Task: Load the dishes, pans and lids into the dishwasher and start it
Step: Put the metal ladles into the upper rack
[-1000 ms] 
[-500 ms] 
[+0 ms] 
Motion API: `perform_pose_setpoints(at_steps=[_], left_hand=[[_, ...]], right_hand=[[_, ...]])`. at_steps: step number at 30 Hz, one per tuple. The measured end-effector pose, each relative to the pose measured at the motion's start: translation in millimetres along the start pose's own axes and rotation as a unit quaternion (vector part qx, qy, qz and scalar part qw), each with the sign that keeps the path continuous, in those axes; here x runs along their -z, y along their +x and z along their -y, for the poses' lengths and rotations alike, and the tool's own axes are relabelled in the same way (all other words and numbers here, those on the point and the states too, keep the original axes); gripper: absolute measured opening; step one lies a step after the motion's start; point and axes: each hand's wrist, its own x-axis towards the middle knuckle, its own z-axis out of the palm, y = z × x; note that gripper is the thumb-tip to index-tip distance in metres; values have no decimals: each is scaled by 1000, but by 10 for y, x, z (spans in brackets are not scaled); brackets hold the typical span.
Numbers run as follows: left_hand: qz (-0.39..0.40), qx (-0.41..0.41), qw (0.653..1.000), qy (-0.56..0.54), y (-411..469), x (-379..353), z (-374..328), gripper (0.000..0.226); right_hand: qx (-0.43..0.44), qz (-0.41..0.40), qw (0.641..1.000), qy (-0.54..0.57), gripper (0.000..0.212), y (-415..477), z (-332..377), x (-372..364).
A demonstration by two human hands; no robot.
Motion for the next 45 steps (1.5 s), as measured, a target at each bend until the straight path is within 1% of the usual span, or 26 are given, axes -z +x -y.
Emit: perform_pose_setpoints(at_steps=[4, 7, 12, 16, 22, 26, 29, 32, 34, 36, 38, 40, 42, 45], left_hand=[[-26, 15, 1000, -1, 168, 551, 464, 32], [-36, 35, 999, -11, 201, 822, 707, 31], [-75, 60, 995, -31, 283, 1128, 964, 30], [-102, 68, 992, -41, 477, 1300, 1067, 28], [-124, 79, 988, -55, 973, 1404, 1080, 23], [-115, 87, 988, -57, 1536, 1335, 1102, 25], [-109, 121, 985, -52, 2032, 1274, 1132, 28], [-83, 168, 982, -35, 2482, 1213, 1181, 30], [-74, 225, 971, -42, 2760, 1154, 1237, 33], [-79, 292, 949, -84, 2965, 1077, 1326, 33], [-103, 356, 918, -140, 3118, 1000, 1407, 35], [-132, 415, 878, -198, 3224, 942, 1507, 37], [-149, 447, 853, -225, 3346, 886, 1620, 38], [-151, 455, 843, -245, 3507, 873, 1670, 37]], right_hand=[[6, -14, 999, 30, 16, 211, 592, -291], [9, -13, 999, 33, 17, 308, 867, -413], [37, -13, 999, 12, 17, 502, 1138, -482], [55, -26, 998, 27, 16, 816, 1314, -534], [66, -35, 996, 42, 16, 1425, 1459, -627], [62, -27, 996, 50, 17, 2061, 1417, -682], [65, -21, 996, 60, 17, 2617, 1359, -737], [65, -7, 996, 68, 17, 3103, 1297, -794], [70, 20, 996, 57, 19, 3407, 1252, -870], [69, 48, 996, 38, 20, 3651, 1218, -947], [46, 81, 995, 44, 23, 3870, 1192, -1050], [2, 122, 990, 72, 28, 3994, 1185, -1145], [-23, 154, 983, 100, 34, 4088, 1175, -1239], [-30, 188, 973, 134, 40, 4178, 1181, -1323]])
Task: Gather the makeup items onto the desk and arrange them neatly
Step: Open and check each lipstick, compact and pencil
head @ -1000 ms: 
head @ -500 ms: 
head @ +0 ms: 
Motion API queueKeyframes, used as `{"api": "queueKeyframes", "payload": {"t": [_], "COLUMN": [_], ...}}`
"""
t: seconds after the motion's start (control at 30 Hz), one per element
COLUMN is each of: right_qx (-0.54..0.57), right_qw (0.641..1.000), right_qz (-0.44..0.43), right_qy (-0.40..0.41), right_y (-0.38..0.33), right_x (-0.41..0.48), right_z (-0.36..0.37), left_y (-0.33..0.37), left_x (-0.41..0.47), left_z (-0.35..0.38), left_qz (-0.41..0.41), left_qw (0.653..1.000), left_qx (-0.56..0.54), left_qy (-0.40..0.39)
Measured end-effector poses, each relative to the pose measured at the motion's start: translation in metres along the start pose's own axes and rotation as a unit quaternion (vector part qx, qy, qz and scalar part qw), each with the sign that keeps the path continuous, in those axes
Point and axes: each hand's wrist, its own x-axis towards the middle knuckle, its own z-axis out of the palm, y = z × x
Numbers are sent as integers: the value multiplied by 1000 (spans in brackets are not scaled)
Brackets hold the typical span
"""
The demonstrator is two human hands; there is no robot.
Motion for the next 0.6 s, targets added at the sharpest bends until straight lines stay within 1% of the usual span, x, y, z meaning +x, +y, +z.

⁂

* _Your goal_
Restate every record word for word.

* _Response area_
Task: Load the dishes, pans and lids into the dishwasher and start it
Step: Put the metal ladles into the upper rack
[-1000 ms] 
[-500 ms] 
[+0 ms] 
Motion API: `perform_pose_setpoints(at_steps=[_], left_hand=[[_, ...]], right_hand=[[_, ...]])`. at_steps: step number at 30 Hz, one per tuple. The measured end-effector pose, each relative to the pose measured at the motion's start: translation in millimetres along the start pose's own axes and rotation as a unit quaternion (vector part qx, qy, qz and scalar part qw), each with the sign that keeps the path continuous, in those axes; here x runs along their -z, y along their +x and z along their -y, for the poses' lengths and rotations alike, and the tool's own axes are relabelled in the same way (all other words and numbers here, those on the point and the states too, keep the original axes); gripper: absolute measured opening; step one lies a step after the motion's start; point and axes: each hand's wrist, its own x-axis towards the middle knuckle, its own z-axis out of the palm, y = z × x; note that gripper is the thumb-tip to index-tip distance in metres; values have no decimals: each is scaled by 1000, but by 10 for y, x, z (spans in brackets are not scaled); brackets hold the typical span.
Numbers run as follows: left_hand: qz (-0.39..0.40), qx (-0.41..0.41), qw (0.653..1.000), qy (-0.56..0.54), y (-411..469), x (-379..353), z (-374..328), gripper (0.000..0.226); right_hand: qx (-0.43..0.44), qz (-0.41..0.40), qw (0.641..1.000), qy (-0.54..0.57), gripper (0.000..0.212), y (-415..477), z (-332..377), x (-372..364).
A demonstration by two human hands; no robot.
Motion for the next 45 steps (1.5 s), as measured, a target at each bend until the straight path is within 1% of the usual span, or 26 are given, axes -z +x -y.
Emit: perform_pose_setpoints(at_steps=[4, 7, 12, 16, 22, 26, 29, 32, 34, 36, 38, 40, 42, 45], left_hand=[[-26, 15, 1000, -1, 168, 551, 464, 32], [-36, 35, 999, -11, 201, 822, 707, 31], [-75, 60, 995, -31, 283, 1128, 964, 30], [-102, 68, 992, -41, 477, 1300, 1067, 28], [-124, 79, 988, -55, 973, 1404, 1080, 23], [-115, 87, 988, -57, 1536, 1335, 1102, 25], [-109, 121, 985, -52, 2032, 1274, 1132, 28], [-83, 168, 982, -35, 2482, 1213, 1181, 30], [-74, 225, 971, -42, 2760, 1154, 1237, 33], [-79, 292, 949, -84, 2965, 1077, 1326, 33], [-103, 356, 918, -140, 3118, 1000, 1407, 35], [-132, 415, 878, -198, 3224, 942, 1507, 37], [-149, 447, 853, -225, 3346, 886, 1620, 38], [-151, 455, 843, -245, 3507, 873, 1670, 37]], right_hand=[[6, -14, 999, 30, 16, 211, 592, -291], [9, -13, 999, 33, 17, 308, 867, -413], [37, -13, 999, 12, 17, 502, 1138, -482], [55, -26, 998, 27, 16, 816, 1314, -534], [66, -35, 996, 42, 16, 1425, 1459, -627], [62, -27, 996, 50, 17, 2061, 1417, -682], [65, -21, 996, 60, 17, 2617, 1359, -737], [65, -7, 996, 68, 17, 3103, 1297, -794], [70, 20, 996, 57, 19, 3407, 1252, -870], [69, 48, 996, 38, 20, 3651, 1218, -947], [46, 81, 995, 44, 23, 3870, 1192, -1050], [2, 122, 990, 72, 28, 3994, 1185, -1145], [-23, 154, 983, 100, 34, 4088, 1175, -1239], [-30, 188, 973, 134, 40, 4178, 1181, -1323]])
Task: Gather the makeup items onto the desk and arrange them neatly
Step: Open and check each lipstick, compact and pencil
head @ -1000 ms: 
head @ -500 ms: 
head @ +0 ms: 
Motion API queueKeyframes, used as `{"api": "queueKeyframes", "payload": {"t": [_], "COLUMN": [_], ...}}`
"""
t: seconds after the motion's start (control at 30 Hz), one per element
COLUMN is each of: right_qx (-0.54..0.57), right_qw (0.641..1.000), right_qz (-0.44..0.43), right_qy (-0.40..0.41), right_y (-0.38..0.33), right_x (-0.41..0.48), right_z (-0.36..0.37), left_y (-0.33..0.37), left_x (-0.41..0.47), left_z (-0.35..0.38), left_qz (-0.41..0.41), left_qw (0.653..1.000), left_qx (-0.56..0.54), left_qy (-0.40..0.39)
Measured end-effector poses, each relative to the pose measured at the motion's start: translation in metres along the start pose's own axes and rotation as a unit quaternion (vector part qx, qy, qz and scalar part qw), each with the sign that keeps the path continuous, in those axes
Point and axes: each hand's wrist, its own x-axis towards the middle knuckle, its own z-axis out of the palm, y = z × x
Numbers are sent as integers: the value multiplied by 1000 (spans in brackets are not scaled)
Brackets hold the typical span
"""
The demonstrator is two human hands; there is no robot.
Motion for the next 0.6 s, targets added at the sharpest bends until straight lines stay within 1% of the usual span, x, y, z meaning +x, +y, +z.

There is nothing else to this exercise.